Vern was another character. He must have been in his late 60's. He weighed about 115 lbs, but was an electric crane operator, which needed little strength. His arms were about as big around as a broomstick, his legs not much bigger. He shaved and bathed every couple of weeks. Al, who had worked at the saw mill several summers, told me why Vern still worked at the mill. It seemed that Vern had won the Tanana Ice Classic, several years early and so was a rich man.
"What is the 'Tanana Ice Classic.' " I said.
Al proceeded to explain. "Up near Fairbanks there is a river which, like many of the rivers of an area that far north, freezes thick with ice, but in the spring the ice does not gradually melt away as it does in a lake, but in one mighty crash breaks up and in mass moves down the stream. It never happens the same day or time so each year all over Alaska the city of Tanana promotes for charity, a sweepstakes. All over Alaska and I guess even in the Lower 48 States people pay a couple of dollars to guess the time that the Ice breaks up on the Tanana river. The prize is often several $100,000."
"So Vern won it," I said. "That's great. Why is he working here?"
"Well, the way I understand it is that a lawyer up in Fairbanks volunteered to help every winner with his taxes, so a winner won't have to pay all his winnings in taxes.

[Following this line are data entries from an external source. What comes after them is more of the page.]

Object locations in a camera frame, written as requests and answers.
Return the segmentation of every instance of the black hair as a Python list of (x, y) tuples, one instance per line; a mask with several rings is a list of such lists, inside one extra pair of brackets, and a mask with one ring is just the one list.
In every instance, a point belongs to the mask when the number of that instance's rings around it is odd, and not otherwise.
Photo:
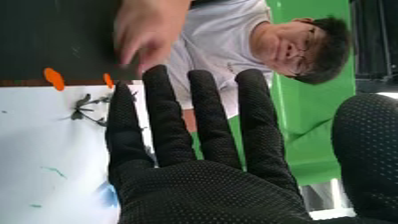
[(295, 79), (313, 85), (331, 81), (343, 70), (350, 55), (350, 31), (343, 19), (329, 16), (309, 22), (327, 33), (315, 65), (309, 72), (301, 74)]

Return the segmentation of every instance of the glove finger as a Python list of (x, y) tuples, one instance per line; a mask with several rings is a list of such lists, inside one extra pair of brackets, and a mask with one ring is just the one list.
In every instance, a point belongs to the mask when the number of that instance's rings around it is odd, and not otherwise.
[(237, 82), (247, 172), (299, 194), (285, 160), (277, 113), (261, 71), (244, 71), (237, 76)]
[(205, 159), (242, 168), (226, 111), (210, 72), (189, 73), (197, 134)]
[(153, 146), (160, 167), (196, 160), (192, 137), (185, 127), (181, 106), (164, 65), (144, 74), (146, 104), (153, 131)]
[(142, 130), (139, 126), (133, 96), (125, 83), (117, 83), (109, 109), (109, 125), (105, 140), (114, 168), (132, 161), (137, 168), (153, 167), (153, 159), (146, 153)]

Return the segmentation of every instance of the black surface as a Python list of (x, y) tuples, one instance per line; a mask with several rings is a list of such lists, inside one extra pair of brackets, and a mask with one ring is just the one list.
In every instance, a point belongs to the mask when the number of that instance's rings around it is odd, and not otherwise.
[(52, 67), (66, 80), (133, 79), (114, 53), (117, 0), (2, 0), (0, 80), (45, 79)]

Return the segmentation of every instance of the green paint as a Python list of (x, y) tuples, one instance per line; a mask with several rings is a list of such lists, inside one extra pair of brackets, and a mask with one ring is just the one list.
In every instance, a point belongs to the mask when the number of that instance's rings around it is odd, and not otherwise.
[(64, 178), (68, 179), (66, 175), (61, 173), (61, 171), (59, 171), (57, 168), (52, 168), (52, 167), (45, 167), (45, 166), (43, 166), (41, 169), (46, 169), (48, 171), (55, 172), (55, 173), (59, 174), (59, 176), (64, 177)]
[(41, 205), (36, 205), (36, 204), (32, 204), (30, 207), (32, 208), (43, 208), (43, 206)]

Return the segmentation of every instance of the paint stroke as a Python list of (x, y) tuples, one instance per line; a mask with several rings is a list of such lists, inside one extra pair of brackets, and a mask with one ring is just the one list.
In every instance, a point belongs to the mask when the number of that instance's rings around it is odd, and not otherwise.
[(54, 0), (57, 11), (61, 12), (61, 3), (59, 0)]
[(48, 170), (48, 171), (52, 171), (52, 172), (55, 172), (57, 174), (59, 174), (59, 176), (62, 177), (62, 178), (66, 178), (68, 179), (68, 177), (66, 177), (66, 175), (61, 173), (61, 171), (59, 171), (59, 169), (57, 168), (52, 168), (52, 167), (41, 167), (41, 169), (45, 169), (45, 170)]
[(43, 208), (43, 206), (38, 205), (38, 204), (32, 204), (30, 207), (32, 207), (32, 208)]

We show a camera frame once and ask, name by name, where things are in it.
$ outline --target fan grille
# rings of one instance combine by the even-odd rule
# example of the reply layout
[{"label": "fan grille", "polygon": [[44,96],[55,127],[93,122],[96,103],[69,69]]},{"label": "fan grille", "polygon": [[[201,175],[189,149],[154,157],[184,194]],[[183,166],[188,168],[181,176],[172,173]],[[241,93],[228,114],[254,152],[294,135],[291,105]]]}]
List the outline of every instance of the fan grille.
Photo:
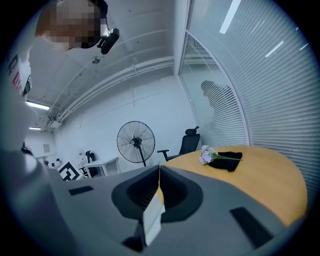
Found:
[{"label": "fan grille", "polygon": [[139,121],[127,122],[119,130],[117,146],[120,154],[129,162],[142,163],[140,150],[132,143],[134,138],[141,139],[141,152],[146,161],[155,150],[155,136],[149,126]]}]

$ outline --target wooden table
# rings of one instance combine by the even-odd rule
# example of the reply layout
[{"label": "wooden table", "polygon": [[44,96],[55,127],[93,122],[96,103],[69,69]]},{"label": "wooden table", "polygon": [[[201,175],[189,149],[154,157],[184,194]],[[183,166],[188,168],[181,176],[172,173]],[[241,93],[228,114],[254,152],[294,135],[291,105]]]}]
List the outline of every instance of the wooden table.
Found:
[{"label": "wooden table", "polygon": [[[245,192],[271,210],[285,226],[290,225],[306,213],[307,188],[296,165],[283,154],[258,146],[216,147],[218,152],[242,152],[234,172],[201,165],[201,151],[174,158],[164,164],[215,178]],[[160,189],[157,194],[163,202]]]}]

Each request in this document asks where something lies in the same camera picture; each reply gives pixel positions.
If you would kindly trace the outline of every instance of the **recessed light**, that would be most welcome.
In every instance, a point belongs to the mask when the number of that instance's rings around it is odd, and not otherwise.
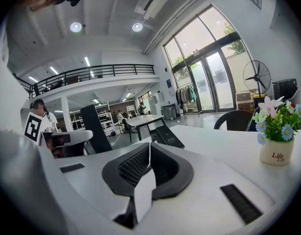
[[[82,25],[79,22],[72,23],[70,25],[70,30],[72,32],[79,32],[80,30],[82,30]]]
[[[28,78],[32,79],[35,83],[38,83],[38,81],[35,78],[32,78],[31,76],[29,76]]]
[[[138,31],[141,31],[143,29],[143,25],[141,23],[135,23],[133,26],[132,26],[132,29],[135,31],[135,32],[138,32]]]
[[[91,66],[91,65],[90,65],[90,62],[88,61],[88,58],[87,58],[87,57],[84,57],[84,59],[85,59],[85,62],[86,62],[86,64],[87,64],[87,66]]]
[[[53,67],[50,67],[50,69],[51,69],[56,75],[59,74]]]

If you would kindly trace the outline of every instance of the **pillar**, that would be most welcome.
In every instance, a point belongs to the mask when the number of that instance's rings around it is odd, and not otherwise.
[[[67,131],[73,131],[73,127],[71,124],[71,118],[70,118],[70,112],[69,112],[69,105],[68,105],[68,99],[66,96],[63,96],[61,98],[61,107],[63,111],[63,119],[64,123],[66,125]]]

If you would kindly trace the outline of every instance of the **standing fan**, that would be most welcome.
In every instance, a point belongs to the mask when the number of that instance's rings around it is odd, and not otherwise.
[[[262,62],[252,60],[248,62],[243,70],[243,80],[249,91],[255,94],[265,93],[271,83],[271,77],[268,68]]]

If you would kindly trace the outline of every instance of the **white pot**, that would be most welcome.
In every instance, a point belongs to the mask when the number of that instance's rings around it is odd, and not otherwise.
[[[289,142],[276,142],[267,139],[260,148],[260,159],[268,165],[283,166],[290,163],[294,139]]]

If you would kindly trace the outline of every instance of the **black railing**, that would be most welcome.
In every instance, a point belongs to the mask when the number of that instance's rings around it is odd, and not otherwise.
[[[18,78],[19,82],[29,92],[29,98],[65,85],[82,81],[124,75],[155,74],[154,65],[124,64],[124,65],[97,65],[79,68],[51,76],[36,84],[29,84]]]

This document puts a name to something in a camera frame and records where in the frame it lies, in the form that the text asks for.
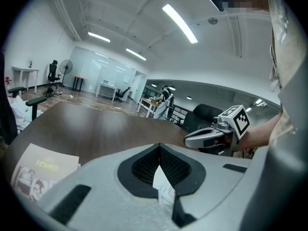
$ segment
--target white desk
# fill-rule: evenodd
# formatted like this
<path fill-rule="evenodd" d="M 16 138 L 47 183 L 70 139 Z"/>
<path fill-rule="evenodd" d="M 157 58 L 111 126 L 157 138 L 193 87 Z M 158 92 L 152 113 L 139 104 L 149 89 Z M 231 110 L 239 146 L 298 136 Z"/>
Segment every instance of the white desk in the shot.
<path fill-rule="evenodd" d="M 15 86 L 15 80 L 14 80 L 14 71 L 20 72 L 19 75 L 19 85 Z M 28 72 L 28 81 L 27 81 L 27 90 L 29 90 L 29 79 L 30 79 L 30 73 L 34 73 L 36 72 L 37 74 L 35 75 L 35 85 L 34 85 L 34 93 L 37 93 L 37 82 L 38 82 L 38 75 L 39 75 L 39 70 L 38 69 L 34 69 L 34 68 L 30 68 L 30 67 L 12 67 L 12 81 L 14 83 L 14 87 L 22 87 L 22 79 L 23 79 L 23 73 L 24 72 Z"/>
<path fill-rule="evenodd" d="M 150 105 L 150 107 L 145 106 L 142 103 L 142 101 L 148 103 Z M 148 118 L 150 113 L 154 114 L 154 112 L 155 112 L 156 108 L 159 106 L 159 104 L 157 104 L 157 102 L 154 103 L 154 102 L 152 102 L 149 99 L 141 98 L 140 101 L 139 101 L 139 106 L 138 106 L 138 109 L 137 109 L 137 113 L 140 111 L 140 106 L 142 106 L 143 108 L 145 108 L 148 111 L 148 113 L 146 114 L 146 118 Z"/>
<path fill-rule="evenodd" d="M 113 101 L 113 100 L 115 99 L 115 95 L 116 95 L 116 90 L 117 90 L 117 88 L 116 88 L 116 87 L 109 86 L 109 85 L 106 85 L 106 84 L 103 84 L 103 83 L 98 83 L 98 87 L 97 87 L 97 90 L 96 90 L 96 95 L 95 95 L 95 97 L 97 97 L 97 95 L 100 93 L 100 90 L 101 90 L 101 87 L 102 87 L 102 86 L 114 90 L 114 94 L 113 94 L 113 96 L 112 96 L 112 101 Z"/>

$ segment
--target table surface
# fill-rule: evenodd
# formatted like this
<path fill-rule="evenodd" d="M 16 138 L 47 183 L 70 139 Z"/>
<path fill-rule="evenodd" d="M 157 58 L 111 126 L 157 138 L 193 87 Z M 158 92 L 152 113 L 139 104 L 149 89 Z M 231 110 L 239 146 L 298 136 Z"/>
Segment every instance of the table surface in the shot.
<path fill-rule="evenodd" d="M 79 79 L 86 79 L 86 78 L 80 77 L 80 76 L 78 76 L 78 75 L 72 75 L 72 76 L 77 77 L 77 78 L 79 78 Z"/>
<path fill-rule="evenodd" d="M 103 86 L 103 87 L 109 87 L 109 88 L 112 88 L 112 89 L 117 89 L 117 87 L 109 86 L 108 84 L 104 84 L 104 83 L 98 83 L 98 84 Z"/>
<path fill-rule="evenodd" d="M 153 103 L 150 99 L 142 98 L 142 100 L 145 101 L 145 102 L 147 102 L 147 103 L 149 103 L 149 104 L 151 104 L 151 105 L 153 105 L 153 106 L 157 106 L 157 107 L 159 106 L 159 104 Z"/>
<path fill-rule="evenodd" d="M 28 71 L 28 72 L 39 71 L 38 69 L 31 68 L 31 67 L 12 67 L 12 69 L 18 70 L 18 71 Z"/>
<path fill-rule="evenodd" d="M 9 146 L 3 171 L 11 180 L 14 168 L 30 143 L 79 156 L 79 163 L 130 148 L 169 143 L 187 148 L 185 130 L 170 121 L 100 111 L 61 102 L 36 118 Z"/>

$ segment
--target glass wall
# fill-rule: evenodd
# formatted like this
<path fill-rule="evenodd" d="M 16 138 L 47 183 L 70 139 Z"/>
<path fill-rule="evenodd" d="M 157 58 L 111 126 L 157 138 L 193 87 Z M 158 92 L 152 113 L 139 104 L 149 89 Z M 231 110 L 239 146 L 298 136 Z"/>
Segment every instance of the glass wall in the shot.
<path fill-rule="evenodd" d="M 73 69 L 69 75 L 65 76 L 64 84 L 73 86 L 72 75 L 83 77 L 86 79 L 82 84 L 84 91 L 96 92 L 99 83 L 125 91 L 131 86 L 136 74 L 136 70 L 129 66 L 80 47 L 74 48 L 70 60 L 73 63 Z"/>

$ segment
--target ceiling light
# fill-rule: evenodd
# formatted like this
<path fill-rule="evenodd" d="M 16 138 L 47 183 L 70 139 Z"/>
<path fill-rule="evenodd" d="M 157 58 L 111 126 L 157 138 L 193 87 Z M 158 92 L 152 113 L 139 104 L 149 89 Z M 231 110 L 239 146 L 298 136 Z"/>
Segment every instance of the ceiling light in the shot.
<path fill-rule="evenodd" d="M 104 38 L 104 37 L 102 37 L 102 36 L 99 36 L 99 35 L 94 34 L 94 33 L 91 33 L 91 32 L 89 32 L 88 34 L 89 34 L 90 36 L 96 37 L 96 38 L 98 38 L 98 39 L 102 39 L 102 40 L 107 41 L 108 43 L 110 43 L 110 39 Z"/>
<path fill-rule="evenodd" d="M 109 64 L 108 62 L 104 62 L 101 59 L 98 59 L 100 62 L 105 63 L 105 64 Z"/>
<path fill-rule="evenodd" d="M 260 107 L 260 106 L 264 107 L 264 106 L 266 106 L 266 105 L 267 105 L 267 103 L 266 103 L 266 102 L 264 102 L 264 101 L 263 101 L 263 102 L 261 102 L 261 103 L 259 103 L 259 104 L 257 104 L 257 106 L 258 106 L 258 107 Z"/>
<path fill-rule="evenodd" d="M 163 11 L 165 11 L 172 20 L 181 28 L 183 33 L 185 33 L 186 37 L 189 39 L 189 41 L 194 44 L 197 43 L 198 40 L 196 39 L 195 35 L 189 28 L 189 26 L 186 24 L 186 22 L 182 19 L 182 17 L 176 12 L 176 10 L 170 5 L 167 4 L 164 8 Z"/>
<path fill-rule="evenodd" d="M 123 70 L 123 71 L 125 71 L 125 69 L 123 69 L 123 68 L 120 68 L 120 67 L 118 67 L 118 66 L 116 66 L 118 69 L 121 69 L 121 70 Z"/>
<path fill-rule="evenodd" d="M 95 53 L 95 54 L 102 56 L 102 57 L 105 57 L 105 58 L 109 58 L 108 56 L 104 56 L 104 55 L 101 55 L 101 54 L 98 54 L 98 53 Z"/>
<path fill-rule="evenodd" d="M 143 56 L 140 56 L 140 55 L 137 54 L 136 52 L 133 52 L 133 51 L 130 50 L 130 49 L 126 49 L 126 51 L 128 51 L 129 53 L 132 53 L 133 55 L 138 56 L 139 58 L 141 58 L 141 59 L 143 59 L 144 61 L 146 61 L 146 59 L 145 59 Z"/>
<path fill-rule="evenodd" d="M 259 104 L 259 103 L 261 103 L 262 102 L 262 100 L 261 99 L 258 99 L 257 101 L 256 101 L 256 104 Z"/>

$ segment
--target black chair
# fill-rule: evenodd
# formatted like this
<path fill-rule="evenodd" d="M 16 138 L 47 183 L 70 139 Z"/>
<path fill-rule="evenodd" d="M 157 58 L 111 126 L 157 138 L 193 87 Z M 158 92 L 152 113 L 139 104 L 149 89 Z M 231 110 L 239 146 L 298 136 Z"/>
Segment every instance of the black chair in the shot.
<path fill-rule="evenodd" d="M 182 128 L 189 133 L 212 125 L 214 117 L 222 113 L 222 110 L 200 104 L 193 111 L 187 113 Z"/>
<path fill-rule="evenodd" d="M 9 145 L 17 136 L 17 125 L 13 110 L 5 91 L 4 84 L 4 55 L 0 54 L 0 135 L 4 142 Z M 9 93 L 15 98 L 20 90 L 25 90 L 24 87 L 16 87 L 9 89 Z M 32 120 L 37 116 L 38 104 L 47 100 L 46 97 L 39 97 L 26 102 L 27 106 L 32 106 Z"/>
<path fill-rule="evenodd" d="M 121 90 L 118 88 L 117 92 L 115 93 L 115 100 L 118 100 L 120 103 L 122 102 L 121 98 L 124 97 L 125 93 L 130 89 L 130 87 L 128 87 L 125 91 L 121 92 Z"/>
<path fill-rule="evenodd" d="M 56 89 L 58 88 L 57 83 L 55 83 L 55 81 L 59 80 L 59 76 L 56 77 L 56 71 L 57 71 L 57 64 L 58 61 L 53 60 L 52 64 L 49 64 L 49 74 L 48 74 L 48 81 L 51 82 L 51 86 L 55 86 Z"/>

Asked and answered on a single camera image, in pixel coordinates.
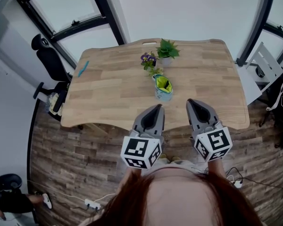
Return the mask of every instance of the hardwood floor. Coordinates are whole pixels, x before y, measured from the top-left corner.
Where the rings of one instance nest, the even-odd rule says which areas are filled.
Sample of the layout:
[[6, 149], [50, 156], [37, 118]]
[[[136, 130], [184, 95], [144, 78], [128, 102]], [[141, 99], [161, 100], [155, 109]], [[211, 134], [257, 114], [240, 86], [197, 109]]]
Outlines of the hardwood floor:
[[[273, 120], [259, 128], [265, 114], [265, 105], [255, 102], [249, 106], [250, 127], [231, 129], [233, 148], [224, 158], [225, 170], [235, 166], [249, 179], [283, 187], [283, 149], [275, 149], [281, 130], [273, 127]], [[108, 135], [103, 137], [88, 127], [64, 128], [44, 111], [40, 103], [31, 148], [31, 180], [64, 194], [96, 200], [114, 193], [121, 180], [125, 164], [119, 155], [127, 131], [108, 125], [99, 125]], [[192, 149], [188, 139], [189, 126], [164, 132], [168, 157], [174, 155], [197, 163], [204, 171], [206, 163]], [[239, 177], [235, 170], [230, 175]], [[36, 208], [40, 225], [78, 225], [94, 213], [83, 201], [67, 197], [37, 184], [33, 189], [49, 193], [53, 209]], [[283, 224], [283, 189], [244, 180], [241, 190], [250, 200], [261, 220], [267, 225]], [[105, 204], [110, 197], [100, 200]]]

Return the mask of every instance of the window frame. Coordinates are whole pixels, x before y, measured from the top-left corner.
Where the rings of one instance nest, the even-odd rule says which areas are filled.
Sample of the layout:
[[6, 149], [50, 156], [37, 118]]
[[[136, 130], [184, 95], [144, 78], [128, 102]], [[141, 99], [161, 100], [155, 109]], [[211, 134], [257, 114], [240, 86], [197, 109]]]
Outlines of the window frame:
[[125, 44], [124, 35], [118, 26], [118, 21], [114, 17], [112, 10], [109, 6], [108, 0], [95, 0], [96, 5], [101, 13], [100, 16], [80, 21], [70, 27], [53, 34], [51, 29], [47, 26], [42, 17], [38, 14], [36, 9], [30, 3], [30, 0], [17, 0], [21, 8], [43, 33], [44, 37], [51, 43], [51, 45], [60, 53], [60, 55], [73, 67], [76, 68], [76, 63], [68, 55], [68, 53], [58, 44], [59, 40], [67, 38], [76, 33], [98, 27], [104, 24], [109, 24], [114, 37], [119, 45]]

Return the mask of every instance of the table top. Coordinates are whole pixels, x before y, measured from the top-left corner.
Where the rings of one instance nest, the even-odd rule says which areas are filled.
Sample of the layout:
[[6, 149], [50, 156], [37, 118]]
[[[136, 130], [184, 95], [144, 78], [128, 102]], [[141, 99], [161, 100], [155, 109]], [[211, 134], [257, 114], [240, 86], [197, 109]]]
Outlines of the table top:
[[[222, 40], [175, 41], [180, 56], [163, 67], [174, 89], [169, 102], [154, 97], [154, 81], [141, 66], [141, 55], [151, 51], [157, 54], [159, 42], [146, 39], [85, 50], [69, 87], [61, 125], [104, 123], [130, 130], [137, 115], [162, 104], [168, 130], [189, 124], [186, 101], [191, 98], [212, 106], [224, 126], [249, 126], [240, 78]], [[87, 61], [88, 66], [78, 77]]]

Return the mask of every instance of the chair armrest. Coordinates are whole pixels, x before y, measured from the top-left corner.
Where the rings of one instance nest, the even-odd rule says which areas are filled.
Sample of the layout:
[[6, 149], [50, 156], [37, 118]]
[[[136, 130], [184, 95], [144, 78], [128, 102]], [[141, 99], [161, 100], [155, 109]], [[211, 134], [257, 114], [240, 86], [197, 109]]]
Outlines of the chair armrest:
[[39, 86], [37, 87], [36, 91], [35, 91], [34, 94], [33, 94], [33, 98], [34, 98], [34, 99], [37, 98], [39, 92], [42, 90], [43, 85], [44, 85], [44, 82], [41, 82], [41, 83], [39, 84]]
[[58, 112], [62, 103], [65, 101], [67, 95], [67, 91], [66, 90], [62, 90], [61, 93], [58, 96], [57, 102], [55, 104], [55, 106], [53, 107], [53, 112]]

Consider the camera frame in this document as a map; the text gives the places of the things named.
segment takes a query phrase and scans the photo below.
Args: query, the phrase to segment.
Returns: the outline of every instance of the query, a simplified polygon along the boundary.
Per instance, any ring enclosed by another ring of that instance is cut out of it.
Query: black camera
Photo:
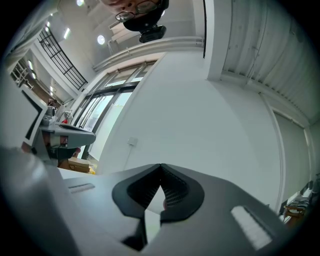
[[[147,43],[164,37],[167,28],[165,26],[154,25],[151,29],[140,32],[140,43]]]

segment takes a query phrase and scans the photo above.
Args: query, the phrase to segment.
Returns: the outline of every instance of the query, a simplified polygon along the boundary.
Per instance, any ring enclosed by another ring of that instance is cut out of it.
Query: corrugated metal panel
[[[251,78],[309,120],[320,115],[320,66],[308,37],[273,0],[232,0],[224,71]]]

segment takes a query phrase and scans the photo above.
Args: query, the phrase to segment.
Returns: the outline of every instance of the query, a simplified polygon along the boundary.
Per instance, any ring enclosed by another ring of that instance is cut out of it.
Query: eyeglasses
[[[159,6],[160,4],[158,5],[152,1],[144,1],[135,6],[136,14],[132,12],[123,11],[117,14],[115,18],[117,19],[117,21],[121,23],[127,22],[128,20],[133,19],[137,14],[147,14],[157,9]]]

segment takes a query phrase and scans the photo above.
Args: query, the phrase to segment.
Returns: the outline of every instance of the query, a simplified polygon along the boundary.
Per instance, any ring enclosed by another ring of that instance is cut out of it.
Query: light fixture
[[[64,39],[67,39],[67,36],[69,35],[69,32],[70,32],[70,29],[67,27],[66,28],[66,31],[65,31],[65,33],[64,33]]]
[[[32,65],[32,62],[28,60],[28,66],[31,70],[34,70],[34,66]]]
[[[76,4],[77,4],[78,6],[82,6],[84,3],[85,3],[84,0],[76,0]]]
[[[105,37],[103,35],[99,35],[97,40],[99,45],[103,45],[106,42]]]

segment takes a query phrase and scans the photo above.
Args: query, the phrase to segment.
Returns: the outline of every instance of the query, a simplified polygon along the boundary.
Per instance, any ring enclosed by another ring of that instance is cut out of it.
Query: balcony railing
[[[48,27],[41,31],[38,40],[53,63],[77,90],[88,83],[61,49]]]

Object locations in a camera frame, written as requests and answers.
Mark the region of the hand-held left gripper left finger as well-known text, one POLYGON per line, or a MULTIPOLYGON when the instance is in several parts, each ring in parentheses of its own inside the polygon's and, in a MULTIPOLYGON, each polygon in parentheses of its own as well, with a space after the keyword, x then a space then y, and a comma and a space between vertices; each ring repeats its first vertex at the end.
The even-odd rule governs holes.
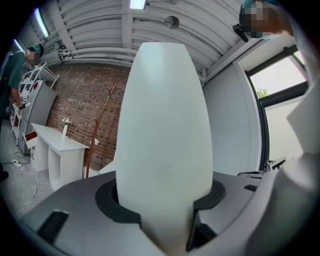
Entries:
POLYGON ((45 256, 162 256, 141 224, 119 204, 114 171, 62 186, 19 221, 45 256))

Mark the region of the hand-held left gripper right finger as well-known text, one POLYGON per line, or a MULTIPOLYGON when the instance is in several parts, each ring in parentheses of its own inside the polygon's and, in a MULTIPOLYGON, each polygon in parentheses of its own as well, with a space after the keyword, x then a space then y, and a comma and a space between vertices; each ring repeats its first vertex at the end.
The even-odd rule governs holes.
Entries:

One of the things Vern has to do to keep working at his job for 5 years. He's still got a couple years to go."
I had noticed that Vern was never very excited about pay day. Now I knew why.
Cecil was a big rawboned cowboy. He had grown up in Alaska on one of the several ranches that were in the Homer area. He was every bit a cowboy from his dirty old black cowboy hat to his Charlie Pride tapes. He was as fine a friend as a person could have, but you also knew it was not a good idea to cross him. He was as tough as that tough life had made him. We were room mates and good friends. He didn't hold a grudge, even when I pushed him in the bay on his birthday, but darn he was stubborn. He would never back down on an argument. He even lost two tires over one of his arguments.
It happened one morning as we were eating breakfast.
"You heard that Floyd woke up this morning to four flat tires." Sonny added to the conversation.
"No, you don't say." Cecil answered. "How did that happen?"
"No one rightly knows, they weren't cut of slashed or anything like that." Sonny answered.
"Probably someone shot them." I added.
"No one shot them. Everyone in camp would have heard that. Floyd's house is only a hundred yards away." Cecil insisted.
"Well they could have used a .22." I said.
"What do you mean? Floyd has 10 ply steel belted radials. A .22 wouldn't touch them." Cecil came right back
"I don't know," I said. "I was shot once with a .22 out hunting. It felt pretty powerful to me."
"You can't tell me that a .22 would even faze those tires. Floyd's tires are just like mine, and it would take a lot more than a .22 to flatten them." Cecil argued.
Most of the guys had been around Cecil a lot longer than I had, and they recognized a chance to push him into a real argument. So one at a time each of the guys at the table sided with me extoling the power of the .22.
"I'll prove it." Cecil finally said. We followed him out to his truck and he pulled out his Colt .22 revolver. He pointed it at his front tire--Bamm; he pointed it at his back tire--Bamm. When the second blast stopped reverberating from the hills all we could hear was the double "Pssssst" from each of Cecil's tires as they slowly went flat in front of us.
Cecil stood there with a surprised look on his face. "I guess a .22 is a little more powerful than I thought." It took Cecil several hours to fix both tires after work that night.
"I didn't think I'd ever need a spare with those truck tires, and now I have to fix two flats in the same day." Cecil admitted to me later that evening. He did buy a spare later I think.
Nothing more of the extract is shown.